Clearly, our closest economic competitors understand the strategic importance of investing in more efficient and innovative infrastructure. China, for example, had a recovery package smaller than ours but invested at more than double the American rate. It spent $12.6 million every hour on clean energy in its stimulus. The story is even more pronounced in South Korea, which made greening their energy infrastructure a centerpiece of their economic competitiveness strategy (see table below).

 Chart.

Right now, the United States is transitioning its energy infrastructure from capital-intensive, dirty energy sources to clean, innovation-intensive, and job-creating clean energy sources. The unprecedented investment and leadership ARRA provided has accelerated this transition and laid an essential foundation for continued business growth and a sustained period of market innovation.

But these processes won’t continue on their own. Without clear policy commitments to clean energy, the United States risks ceding its gains and falling dangerously behind its competitors. We’ve made progress but these green seedlings of an emerging industry must be protected and cultivated to reach their full potential for driving domestic economic growth.

We must seize the leadership opportunity in this sector. The president should use the power of his office in the budget process, and through all executive agencies, to catalyze the market with clear and forward-looking policies that send a signal of commitment and stability to the private sector and continue to drive investment.

In the absence of these steps, the United States will see an exodus of firms and capital to countries that are bold enough to take action — namely Europe, China, and other emerging markets. Time and time again, U.S. private-sector firms lament a lack of clear and consistent policy on clean energy. This stymies investment and slows job creation.

What we need today is another Telecom Act, which used regulatory reform, tax policy, and public investment to drive the growth of entirely new private industries. This will pick up where the Recovery Act’s clean energy investments left off.

Congress’s to-do list, therefore, should include passing legislation that encourages research and development, provides needed capital to help breakthrough technologies reach the commercialization stage, and allows for the construction of necessary electric grid improvements to carry renewable energy.

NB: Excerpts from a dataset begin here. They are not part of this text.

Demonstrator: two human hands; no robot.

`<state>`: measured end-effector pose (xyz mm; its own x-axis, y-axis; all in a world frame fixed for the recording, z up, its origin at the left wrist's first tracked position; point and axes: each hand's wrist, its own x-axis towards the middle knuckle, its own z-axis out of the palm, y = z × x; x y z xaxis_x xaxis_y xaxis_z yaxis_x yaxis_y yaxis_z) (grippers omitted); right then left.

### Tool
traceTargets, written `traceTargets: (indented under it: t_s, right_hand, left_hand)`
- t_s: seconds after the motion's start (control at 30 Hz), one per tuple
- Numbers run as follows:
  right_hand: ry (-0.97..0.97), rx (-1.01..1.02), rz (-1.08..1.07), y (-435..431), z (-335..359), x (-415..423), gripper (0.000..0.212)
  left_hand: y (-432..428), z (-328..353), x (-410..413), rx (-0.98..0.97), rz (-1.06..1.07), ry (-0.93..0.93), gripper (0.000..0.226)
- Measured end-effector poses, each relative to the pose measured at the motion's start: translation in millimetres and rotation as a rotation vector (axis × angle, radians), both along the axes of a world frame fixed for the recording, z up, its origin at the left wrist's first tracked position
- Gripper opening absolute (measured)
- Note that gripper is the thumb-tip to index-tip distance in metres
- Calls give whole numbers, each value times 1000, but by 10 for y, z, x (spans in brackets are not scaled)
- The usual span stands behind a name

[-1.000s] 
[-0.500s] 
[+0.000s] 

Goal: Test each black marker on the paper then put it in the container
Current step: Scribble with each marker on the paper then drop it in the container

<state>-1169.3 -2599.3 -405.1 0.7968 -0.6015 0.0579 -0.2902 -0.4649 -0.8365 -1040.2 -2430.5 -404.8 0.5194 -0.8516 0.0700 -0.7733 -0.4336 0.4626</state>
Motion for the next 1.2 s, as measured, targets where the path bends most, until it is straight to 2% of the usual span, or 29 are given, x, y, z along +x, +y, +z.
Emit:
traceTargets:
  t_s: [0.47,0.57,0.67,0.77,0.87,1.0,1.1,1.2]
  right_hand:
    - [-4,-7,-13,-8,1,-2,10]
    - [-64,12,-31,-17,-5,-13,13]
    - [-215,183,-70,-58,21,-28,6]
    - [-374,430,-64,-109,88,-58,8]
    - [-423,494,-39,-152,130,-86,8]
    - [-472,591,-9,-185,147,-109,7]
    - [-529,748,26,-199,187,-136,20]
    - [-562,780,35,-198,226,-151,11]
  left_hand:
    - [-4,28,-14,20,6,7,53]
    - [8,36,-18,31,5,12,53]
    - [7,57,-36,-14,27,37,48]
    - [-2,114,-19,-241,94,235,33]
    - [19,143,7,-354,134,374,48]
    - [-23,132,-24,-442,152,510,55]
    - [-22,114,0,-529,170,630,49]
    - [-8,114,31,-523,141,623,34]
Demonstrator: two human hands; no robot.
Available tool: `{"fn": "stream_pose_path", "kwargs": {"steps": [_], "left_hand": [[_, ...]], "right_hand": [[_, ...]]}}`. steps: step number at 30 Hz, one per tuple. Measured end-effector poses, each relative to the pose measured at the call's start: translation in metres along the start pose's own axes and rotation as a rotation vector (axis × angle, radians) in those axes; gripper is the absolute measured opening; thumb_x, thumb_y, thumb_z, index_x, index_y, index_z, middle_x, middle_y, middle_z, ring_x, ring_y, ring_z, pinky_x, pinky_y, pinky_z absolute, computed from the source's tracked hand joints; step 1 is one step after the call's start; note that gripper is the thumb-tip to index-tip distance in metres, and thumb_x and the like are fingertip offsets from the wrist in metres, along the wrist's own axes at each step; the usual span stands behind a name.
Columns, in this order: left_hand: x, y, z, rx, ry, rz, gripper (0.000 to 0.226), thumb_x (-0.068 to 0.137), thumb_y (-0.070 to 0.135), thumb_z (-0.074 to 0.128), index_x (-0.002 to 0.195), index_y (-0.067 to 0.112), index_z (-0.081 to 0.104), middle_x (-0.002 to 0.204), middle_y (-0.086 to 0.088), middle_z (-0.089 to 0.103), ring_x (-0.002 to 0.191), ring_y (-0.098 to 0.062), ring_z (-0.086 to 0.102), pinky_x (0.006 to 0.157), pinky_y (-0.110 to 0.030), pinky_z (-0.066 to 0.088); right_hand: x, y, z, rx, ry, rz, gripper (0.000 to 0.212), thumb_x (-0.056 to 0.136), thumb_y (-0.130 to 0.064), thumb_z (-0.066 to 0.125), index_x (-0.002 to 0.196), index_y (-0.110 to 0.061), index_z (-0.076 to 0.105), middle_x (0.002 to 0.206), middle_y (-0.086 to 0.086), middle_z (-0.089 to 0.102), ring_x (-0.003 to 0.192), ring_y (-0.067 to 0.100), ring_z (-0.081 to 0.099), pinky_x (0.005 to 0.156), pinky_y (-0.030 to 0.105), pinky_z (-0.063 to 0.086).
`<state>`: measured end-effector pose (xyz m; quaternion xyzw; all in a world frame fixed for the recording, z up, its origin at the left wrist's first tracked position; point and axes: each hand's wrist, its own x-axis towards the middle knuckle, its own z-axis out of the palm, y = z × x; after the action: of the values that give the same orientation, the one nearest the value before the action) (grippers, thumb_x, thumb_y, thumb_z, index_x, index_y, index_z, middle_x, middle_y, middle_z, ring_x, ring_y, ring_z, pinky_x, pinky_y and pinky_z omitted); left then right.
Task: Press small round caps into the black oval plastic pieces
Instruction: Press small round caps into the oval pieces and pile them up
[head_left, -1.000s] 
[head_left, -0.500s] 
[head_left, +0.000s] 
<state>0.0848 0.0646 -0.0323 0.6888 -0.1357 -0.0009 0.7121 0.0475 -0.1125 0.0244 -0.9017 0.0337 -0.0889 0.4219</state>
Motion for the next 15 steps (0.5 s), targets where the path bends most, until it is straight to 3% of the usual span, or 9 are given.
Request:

To that end, Congress should expand and extend the Advanced Energy Manufacturing Tax Credit. It should also create new mechanisms for finance such as a Clean Energy Deployment Administration to promote early-phase commercialization of technologies and an Energy Independence Trust to fuel commercial deployment of mature technologies at scale.

Congress also needs to clearly define how new transmission infrastructure will be built to serve renewable electricity resources, set standards for smart grid technologies, and find a permanent solution to the challenge of using tax credits in project financing for renewable energy and energy efficiency in the built environment.

Further, a target of meeting 35 percent of all electricity needs by 2035 through energy efficiency and truly renewable energy sources — including wind, solar, geothermal, and wave technologies — would boost investors’ certainty that there will be a market for these sources. This number should constitute a floor, not a ceiling, for growth.

President Obama called for a surge of innovation and growth to be America’s next “Sputnik moment.” ARRA made an important down payment on this goal but it will take the collective will of policymakers and private-sector investment to prevail. On this two-year anniversary of the Recovery Act, we should look back with satisfaction that we have seen the American clean energy industry through a rough period in the global economy. But this is no time to rest on our laurels. The rest of the world will not wait for America to catch up. There is work to be done and America must lead the way.